- **Problem description**
Every line of the entries that holds the word "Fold" is to be copied.

- **Data provided**
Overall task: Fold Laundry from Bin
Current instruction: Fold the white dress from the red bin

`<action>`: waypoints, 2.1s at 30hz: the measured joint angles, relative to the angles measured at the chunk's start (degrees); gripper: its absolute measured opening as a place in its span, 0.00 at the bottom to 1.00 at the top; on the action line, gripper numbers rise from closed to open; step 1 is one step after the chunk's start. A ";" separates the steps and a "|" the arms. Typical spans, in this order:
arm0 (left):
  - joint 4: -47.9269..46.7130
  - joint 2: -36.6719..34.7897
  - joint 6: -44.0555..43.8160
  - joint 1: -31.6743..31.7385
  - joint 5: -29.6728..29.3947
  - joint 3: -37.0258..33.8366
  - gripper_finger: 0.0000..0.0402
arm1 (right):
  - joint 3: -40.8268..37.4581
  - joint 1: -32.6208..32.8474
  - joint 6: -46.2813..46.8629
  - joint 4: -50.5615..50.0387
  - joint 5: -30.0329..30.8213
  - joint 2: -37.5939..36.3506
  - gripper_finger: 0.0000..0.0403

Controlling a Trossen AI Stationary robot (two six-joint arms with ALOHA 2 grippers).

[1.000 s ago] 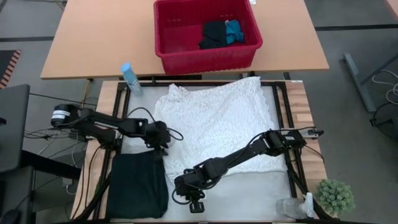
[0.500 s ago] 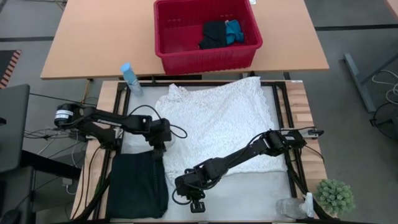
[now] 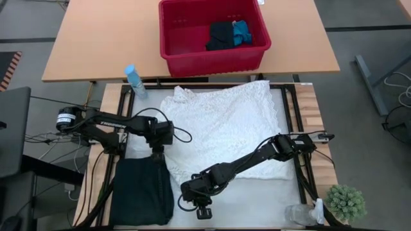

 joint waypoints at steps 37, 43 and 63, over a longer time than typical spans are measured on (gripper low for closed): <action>-18.81 0.57 3.42 7.52 -3.73 12.63 0.00 | -16.57 -9.63 6.99 -26.38 25.68 -13.62 0.03; -21.31 0.55 5.57 7.93 -1.06 12.57 0.00 | -34.70 -13.83 5.59 -6.40 24.20 -23.31 0.03; -24.95 -3.06 -2.93 9.56 6.16 18.76 0.38 | -57.18 -28.78 -1.05 15.52 25.41 -35.05 0.03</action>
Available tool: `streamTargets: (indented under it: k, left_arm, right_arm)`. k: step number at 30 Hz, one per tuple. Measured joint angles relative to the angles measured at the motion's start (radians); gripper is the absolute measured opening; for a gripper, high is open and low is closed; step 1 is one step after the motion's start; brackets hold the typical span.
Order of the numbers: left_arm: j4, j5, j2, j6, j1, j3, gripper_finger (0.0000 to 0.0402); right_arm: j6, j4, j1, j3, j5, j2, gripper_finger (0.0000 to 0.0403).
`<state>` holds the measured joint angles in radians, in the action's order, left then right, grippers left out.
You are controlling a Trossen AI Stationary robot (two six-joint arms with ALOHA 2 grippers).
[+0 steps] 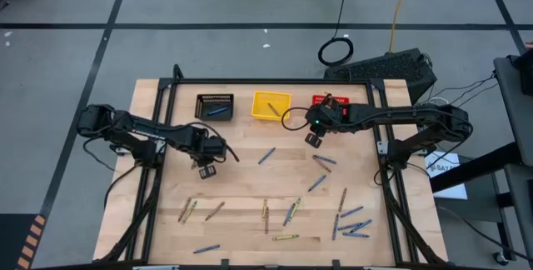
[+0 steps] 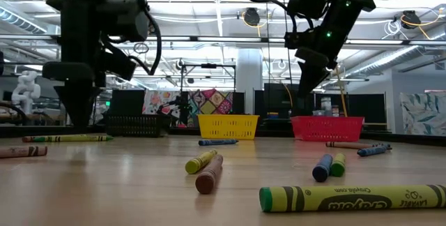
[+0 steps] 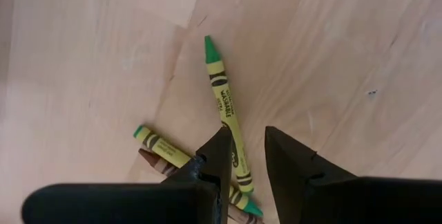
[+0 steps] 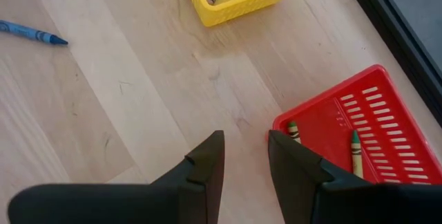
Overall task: Sort crayons
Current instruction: Put the green crayon into the red bin
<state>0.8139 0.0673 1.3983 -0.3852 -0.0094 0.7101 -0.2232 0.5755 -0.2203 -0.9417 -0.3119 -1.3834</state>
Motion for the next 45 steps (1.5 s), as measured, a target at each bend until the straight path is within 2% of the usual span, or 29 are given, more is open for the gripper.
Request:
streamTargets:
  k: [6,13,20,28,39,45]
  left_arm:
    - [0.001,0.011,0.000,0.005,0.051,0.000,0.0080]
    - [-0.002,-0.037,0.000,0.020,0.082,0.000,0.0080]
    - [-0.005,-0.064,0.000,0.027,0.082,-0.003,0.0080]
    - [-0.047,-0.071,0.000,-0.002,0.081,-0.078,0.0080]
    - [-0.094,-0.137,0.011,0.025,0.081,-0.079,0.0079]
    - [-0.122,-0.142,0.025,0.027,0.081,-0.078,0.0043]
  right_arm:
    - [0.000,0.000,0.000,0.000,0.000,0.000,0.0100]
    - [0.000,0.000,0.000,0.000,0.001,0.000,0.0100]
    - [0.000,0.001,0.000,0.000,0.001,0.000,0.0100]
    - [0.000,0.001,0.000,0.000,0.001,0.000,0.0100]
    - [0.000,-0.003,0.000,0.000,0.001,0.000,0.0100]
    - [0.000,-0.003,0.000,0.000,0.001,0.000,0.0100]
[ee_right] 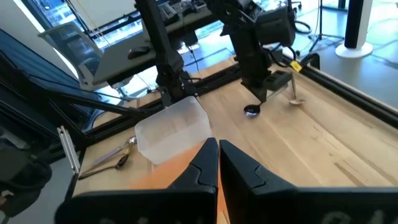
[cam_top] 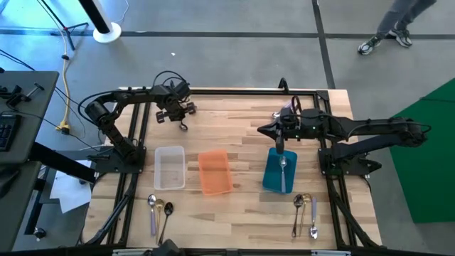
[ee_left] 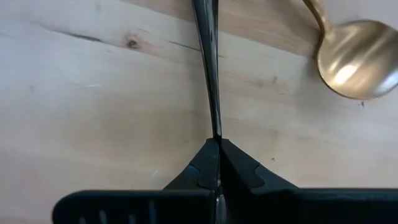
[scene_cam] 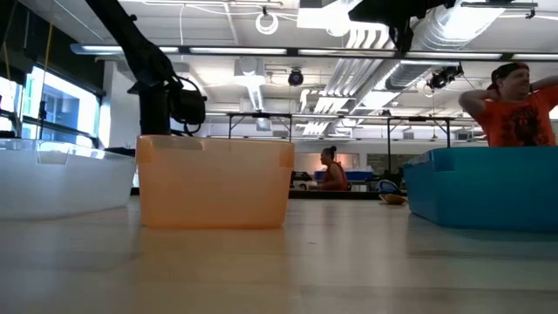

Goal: Sort silverware by color (type)
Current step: Put the top left black spoon into the orange bin

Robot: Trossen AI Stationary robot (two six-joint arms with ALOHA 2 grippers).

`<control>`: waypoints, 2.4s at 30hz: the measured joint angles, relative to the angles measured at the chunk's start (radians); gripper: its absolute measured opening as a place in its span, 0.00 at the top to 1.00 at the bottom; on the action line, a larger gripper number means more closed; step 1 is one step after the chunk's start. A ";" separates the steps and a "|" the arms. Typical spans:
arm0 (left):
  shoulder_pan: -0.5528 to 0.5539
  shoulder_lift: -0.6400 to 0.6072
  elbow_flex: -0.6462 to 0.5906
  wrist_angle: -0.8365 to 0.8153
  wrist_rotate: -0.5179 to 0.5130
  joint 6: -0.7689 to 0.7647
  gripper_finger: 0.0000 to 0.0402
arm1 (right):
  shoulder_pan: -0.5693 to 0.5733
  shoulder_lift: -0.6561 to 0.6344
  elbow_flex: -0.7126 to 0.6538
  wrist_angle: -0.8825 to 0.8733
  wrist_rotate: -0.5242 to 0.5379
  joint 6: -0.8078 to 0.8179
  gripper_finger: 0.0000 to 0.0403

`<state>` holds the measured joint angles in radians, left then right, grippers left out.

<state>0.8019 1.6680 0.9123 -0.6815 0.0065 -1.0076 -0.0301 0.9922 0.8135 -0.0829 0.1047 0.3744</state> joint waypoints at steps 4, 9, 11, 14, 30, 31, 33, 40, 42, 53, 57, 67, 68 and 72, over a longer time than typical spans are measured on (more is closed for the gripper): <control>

- **Solution**
Overall task: Fold Laundry from Bin
Current instruction: Fold the white dress from the red bin

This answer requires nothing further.